This class will explore the rhetorical and narrative strategies used by Chicanx writers to explore the themes of identity, culture, and discrimination in Chicanx novels, short stories, and essays. Engagement with these texts requires not necessarily agreement with, but openness to and respect for, perspectives different from our own.
Course Outcomes
Upon successful completion of the course, students should be able to demonstrate the following knowledge or skills:
- Compose essays that demonstrate an understanding of institutional oppression, prejudice, stereotyping, and discrimination against a historically excluded ethnic group.
- Identify the historical and cultural contexts in which these works were produced and how these texts respond to these contexts.
- Analyze achievements and expressions of identity, self-determination, and resistance by a historically excluded group.
- Discuss literary works from the cultural traditions of a historically excluded group.

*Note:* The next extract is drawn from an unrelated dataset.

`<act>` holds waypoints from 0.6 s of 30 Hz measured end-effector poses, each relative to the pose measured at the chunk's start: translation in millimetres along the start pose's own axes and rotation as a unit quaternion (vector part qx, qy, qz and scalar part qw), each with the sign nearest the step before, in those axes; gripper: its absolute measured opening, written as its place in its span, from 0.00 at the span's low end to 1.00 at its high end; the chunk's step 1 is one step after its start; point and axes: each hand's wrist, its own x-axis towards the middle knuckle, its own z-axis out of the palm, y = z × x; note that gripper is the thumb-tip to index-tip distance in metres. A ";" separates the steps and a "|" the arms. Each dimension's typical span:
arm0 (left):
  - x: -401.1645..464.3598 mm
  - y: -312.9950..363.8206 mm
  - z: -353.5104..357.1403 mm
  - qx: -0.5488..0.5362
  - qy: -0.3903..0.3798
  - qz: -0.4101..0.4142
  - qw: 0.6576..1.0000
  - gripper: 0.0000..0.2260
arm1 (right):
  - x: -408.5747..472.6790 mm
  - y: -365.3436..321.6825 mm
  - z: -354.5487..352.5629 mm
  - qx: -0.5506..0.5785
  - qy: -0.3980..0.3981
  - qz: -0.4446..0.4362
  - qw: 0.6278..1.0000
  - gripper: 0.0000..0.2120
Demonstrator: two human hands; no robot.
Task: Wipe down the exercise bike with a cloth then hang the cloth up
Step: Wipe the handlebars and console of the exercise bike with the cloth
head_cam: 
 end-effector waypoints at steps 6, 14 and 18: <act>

- Explain how works of literature reflect the cultural values and identity of those who produced them.
Course Content Outline
The course will cover a range of topics within Chicanx Literature that may include, but are not limited to:
- Identity
- National
- Regional
- Personal
- Chicanismo
- Culture
- Repression
- Spanglish
- Anti-imperialism
- Assimilation / Resistance
- Colonization
- The border
- Appropriation
- Acculturation
- The American Dream
- Discrimination
- Political
- Personal
- Racism
- Anti-immigration drives
Department Guidelines
- Students will write the number of essays required by the instructor, and will be required to participate in group exercises, or complete quizzes and tests.
- Grades will be established through consideration of informal writing, group work, discussions, presentations, quizzes, attendance, participation, and formal essays (which may be weighted). 30% of the overall grade will be based on formal essays completed outside of class.
- Grades may be lowered for late work or lack of active participation. Some instructors may require individual conferences.
PO4 should be assessed: Students will be able to recognize or articulate personal/interpersonal aspects of, or connections between, diverse cultural, social, or political contexts.
PO5 should be assessed: Students will be able to solve problems by gathering, interpreting, combining and/or applying information from multiple sources.